**Work to complete:** Omit the images. Restate all of the records word for word.

**Stored items:**
──────────────────────────────
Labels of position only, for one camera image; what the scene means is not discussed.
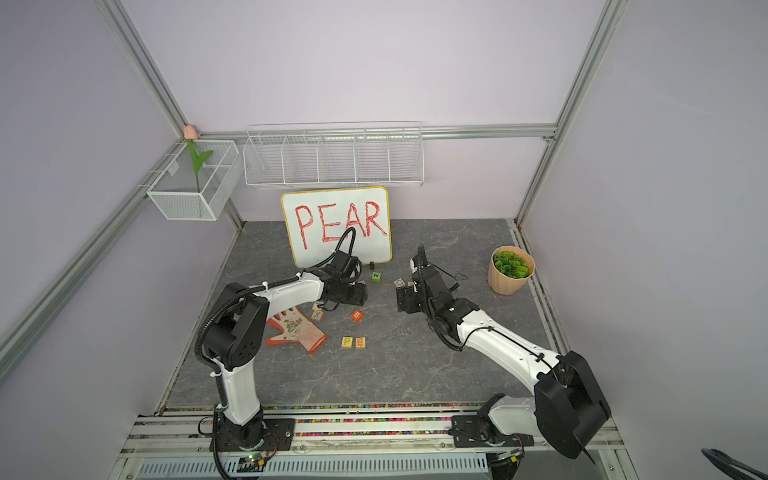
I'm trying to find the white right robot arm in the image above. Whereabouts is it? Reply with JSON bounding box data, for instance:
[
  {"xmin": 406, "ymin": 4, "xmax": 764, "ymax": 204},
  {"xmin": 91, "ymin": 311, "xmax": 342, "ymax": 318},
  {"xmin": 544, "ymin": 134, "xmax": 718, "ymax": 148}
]
[{"xmin": 396, "ymin": 263, "xmax": 612, "ymax": 459}]

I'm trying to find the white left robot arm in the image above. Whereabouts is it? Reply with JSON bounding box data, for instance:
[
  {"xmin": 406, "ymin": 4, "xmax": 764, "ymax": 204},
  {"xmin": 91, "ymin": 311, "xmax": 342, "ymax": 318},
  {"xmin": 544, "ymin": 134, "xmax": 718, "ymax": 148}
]
[{"xmin": 194, "ymin": 269, "xmax": 367, "ymax": 426}]

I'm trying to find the whiteboard with PEAR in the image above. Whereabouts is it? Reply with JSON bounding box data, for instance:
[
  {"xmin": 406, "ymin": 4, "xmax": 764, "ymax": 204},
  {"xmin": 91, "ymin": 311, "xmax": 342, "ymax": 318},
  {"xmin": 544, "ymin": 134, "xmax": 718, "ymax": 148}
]
[{"xmin": 281, "ymin": 186, "xmax": 393, "ymax": 268}]

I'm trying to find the beige plant pot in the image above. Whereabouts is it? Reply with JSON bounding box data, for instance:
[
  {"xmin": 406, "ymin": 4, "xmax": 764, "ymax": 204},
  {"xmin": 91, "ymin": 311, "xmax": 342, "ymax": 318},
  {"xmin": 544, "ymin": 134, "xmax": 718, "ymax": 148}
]
[{"xmin": 487, "ymin": 246, "xmax": 536, "ymax": 295}]

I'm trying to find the green artificial plant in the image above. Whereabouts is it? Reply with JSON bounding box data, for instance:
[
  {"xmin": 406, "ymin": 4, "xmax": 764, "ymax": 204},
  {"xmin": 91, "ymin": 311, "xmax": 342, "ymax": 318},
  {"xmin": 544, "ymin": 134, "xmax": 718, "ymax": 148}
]
[{"xmin": 493, "ymin": 251, "xmax": 531, "ymax": 279}]

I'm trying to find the small white mesh basket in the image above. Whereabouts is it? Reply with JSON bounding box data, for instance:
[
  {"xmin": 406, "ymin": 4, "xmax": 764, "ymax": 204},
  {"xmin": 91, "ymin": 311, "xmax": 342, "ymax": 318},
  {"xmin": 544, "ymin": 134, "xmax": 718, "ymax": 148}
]
[{"xmin": 148, "ymin": 140, "xmax": 244, "ymax": 221}]

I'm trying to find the pink artificial tulip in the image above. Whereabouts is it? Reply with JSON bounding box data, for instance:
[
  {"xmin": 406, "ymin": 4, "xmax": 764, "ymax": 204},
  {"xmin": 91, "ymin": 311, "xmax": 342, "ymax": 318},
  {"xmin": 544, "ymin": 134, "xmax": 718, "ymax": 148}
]
[{"xmin": 183, "ymin": 125, "xmax": 213, "ymax": 193}]

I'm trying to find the long white wire basket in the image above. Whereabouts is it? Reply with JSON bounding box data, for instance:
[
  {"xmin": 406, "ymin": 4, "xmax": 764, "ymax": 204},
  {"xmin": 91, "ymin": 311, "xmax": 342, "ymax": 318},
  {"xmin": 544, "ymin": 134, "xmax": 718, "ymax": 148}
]
[{"xmin": 243, "ymin": 121, "xmax": 425, "ymax": 189}]

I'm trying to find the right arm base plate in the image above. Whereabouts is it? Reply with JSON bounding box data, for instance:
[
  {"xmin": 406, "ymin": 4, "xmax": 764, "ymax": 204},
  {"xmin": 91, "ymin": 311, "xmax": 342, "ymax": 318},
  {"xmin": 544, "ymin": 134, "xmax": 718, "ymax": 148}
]
[{"xmin": 448, "ymin": 414, "xmax": 534, "ymax": 448}]

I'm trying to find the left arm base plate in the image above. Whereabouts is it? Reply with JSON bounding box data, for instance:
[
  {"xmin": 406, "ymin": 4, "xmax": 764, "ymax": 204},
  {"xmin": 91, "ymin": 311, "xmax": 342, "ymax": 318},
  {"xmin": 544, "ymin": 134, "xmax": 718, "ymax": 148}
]
[{"xmin": 209, "ymin": 417, "xmax": 296, "ymax": 453}]

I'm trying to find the aluminium rail front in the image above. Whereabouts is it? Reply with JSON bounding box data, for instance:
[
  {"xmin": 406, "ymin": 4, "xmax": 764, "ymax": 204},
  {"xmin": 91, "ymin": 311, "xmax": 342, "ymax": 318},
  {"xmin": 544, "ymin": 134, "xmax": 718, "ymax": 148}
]
[{"xmin": 119, "ymin": 404, "xmax": 628, "ymax": 460}]

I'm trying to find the aluminium frame post right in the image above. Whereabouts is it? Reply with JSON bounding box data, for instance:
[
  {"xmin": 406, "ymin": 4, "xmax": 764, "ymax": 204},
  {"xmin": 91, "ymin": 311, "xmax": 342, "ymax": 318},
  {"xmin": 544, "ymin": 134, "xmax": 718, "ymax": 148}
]
[{"xmin": 514, "ymin": 0, "xmax": 630, "ymax": 228}]
──────────────────────────────
**Output for this exercise:**
Labels of position only, for one camera image; what the scene means is not discussed.
I'm trying to find the white right robot arm in the image above. Whereabouts is it? Reply with JSON bounding box data, for instance:
[
  {"xmin": 406, "ymin": 4, "xmax": 764, "ymax": 204},
  {"xmin": 91, "ymin": 311, "xmax": 342, "ymax": 318},
  {"xmin": 544, "ymin": 134, "xmax": 718, "ymax": 148}
]
[{"xmin": 396, "ymin": 263, "xmax": 612, "ymax": 459}]

I'm trying to find the white left robot arm in the image above. Whereabouts is it? Reply with JSON bounding box data, for instance:
[
  {"xmin": 406, "ymin": 4, "xmax": 764, "ymax": 204},
  {"xmin": 91, "ymin": 311, "xmax": 342, "ymax": 318},
  {"xmin": 544, "ymin": 134, "xmax": 718, "ymax": 148}
]
[{"xmin": 194, "ymin": 269, "xmax": 367, "ymax": 426}]

I'm trying to find the whiteboard with PEAR in the image above. Whereabouts is it? Reply with JSON bounding box data, for instance:
[
  {"xmin": 406, "ymin": 4, "xmax": 764, "ymax": 204},
  {"xmin": 91, "ymin": 311, "xmax": 342, "ymax": 318},
  {"xmin": 544, "ymin": 134, "xmax": 718, "ymax": 148}
]
[{"xmin": 281, "ymin": 186, "xmax": 393, "ymax": 268}]

I'm trying to find the beige plant pot in the image above. Whereabouts is it? Reply with JSON bounding box data, for instance:
[
  {"xmin": 406, "ymin": 4, "xmax": 764, "ymax": 204},
  {"xmin": 91, "ymin": 311, "xmax": 342, "ymax": 318},
  {"xmin": 544, "ymin": 134, "xmax": 718, "ymax": 148}
]
[{"xmin": 487, "ymin": 246, "xmax": 536, "ymax": 295}]

I'm trying to find the green artificial plant in the image above. Whereabouts is it? Reply with JSON bounding box data, for instance:
[
  {"xmin": 406, "ymin": 4, "xmax": 764, "ymax": 204},
  {"xmin": 91, "ymin": 311, "xmax": 342, "ymax": 318},
  {"xmin": 544, "ymin": 134, "xmax": 718, "ymax": 148}
]
[{"xmin": 493, "ymin": 251, "xmax": 531, "ymax": 279}]

I'm trying to find the small white mesh basket in the image above. Whereabouts is it? Reply with JSON bounding box data, for instance:
[
  {"xmin": 406, "ymin": 4, "xmax": 764, "ymax": 204},
  {"xmin": 91, "ymin": 311, "xmax": 342, "ymax": 318},
  {"xmin": 544, "ymin": 134, "xmax": 718, "ymax": 148}
]
[{"xmin": 148, "ymin": 140, "xmax": 244, "ymax": 221}]

I'm trying to find the pink artificial tulip in the image above. Whereabouts is it? Reply with JSON bounding box data, for instance:
[
  {"xmin": 406, "ymin": 4, "xmax": 764, "ymax": 204},
  {"xmin": 91, "ymin": 311, "xmax": 342, "ymax": 318},
  {"xmin": 544, "ymin": 134, "xmax": 718, "ymax": 148}
]
[{"xmin": 183, "ymin": 125, "xmax": 213, "ymax": 193}]

I'm trying to find the long white wire basket in the image above. Whereabouts is it? Reply with JSON bounding box data, for instance:
[
  {"xmin": 406, "ymin": 4, "xmax": 764, "ymax": 204},
  {"xmin": 91, "ymin": 311, "xmax": 342, "ymax": 318},
  {"xmin": 544, "ymin": 134, "xmax": 718, "ymax": 148}
]
[{"xmin": 243, "ymin": 121, "xmax": 425, "ymax": 189}]

I'm trying to find the right arm base plate in the image above. Whereabouts is it? Reply with JSON bounding box data, for instance:
[
  {"xmin": 406, "ymin": 4, "xmax": 764, "ymax": 204},
  {"xmin": 91, "ymin": 311, "xmax": 342, "ymax": 318},
  {"xmin": 544, "ymin": 134, "xmax": 718, "ymax": 148}
]
[{"xmin": 448, "ymin": 414, "xmax": 534, "ymax": 448}]

I'm trying to find the left arm base plate in the image above. Whereabouts is it? Reply with JSON bounding box data, for instance:
[
  {"xmin": 406, "ymin": 4, "xmax": 764, "ymax": 204},
  {"xmin": 91, "ymin": 311, "xmax": 342, "ymax": 318},
  {"xmin": 544, "ymin": 134, "xmax": 718, "ymax": 148}
]
[{"xmin": 209, "ymin": 417, "xmax": 296, "ymax": 453}]

I'm trying to find the aluminium rail front in the image above. Whereabouts is it? Reply with JSON bounding box data, for instance:
[
  {"xmin": 406, "ymin": 4, "xmax": 764, "ymax": 204},
  {"xmin": 91, "ymin": 311, "xmax": 342, "ymax": 318},
  {"xmin": 544, "ymin": 134, "xmax": 718, "ymax": 148}
]
[{"xmin": 119, "ymin": 404, "xmax": 628, "ymax": 460}]

I'm trying to find the aluminium frame post right in the image above. Whereabouts is it? Reply with JSON bounding box data, for instance:
[
  {"xmin": 406, "ymin": 4, "xmax": 764, "ymax": 204},
  {"xmin": 91, "ymin": 311, "xmax": 342, "ymax": 318},
  {"xmin": 544, "ymin": 134, "xmax": 718, "ymax": 148}
]
[{"xmin": 514, "ymin": 0, "xmax": 630, "ymax": 228}]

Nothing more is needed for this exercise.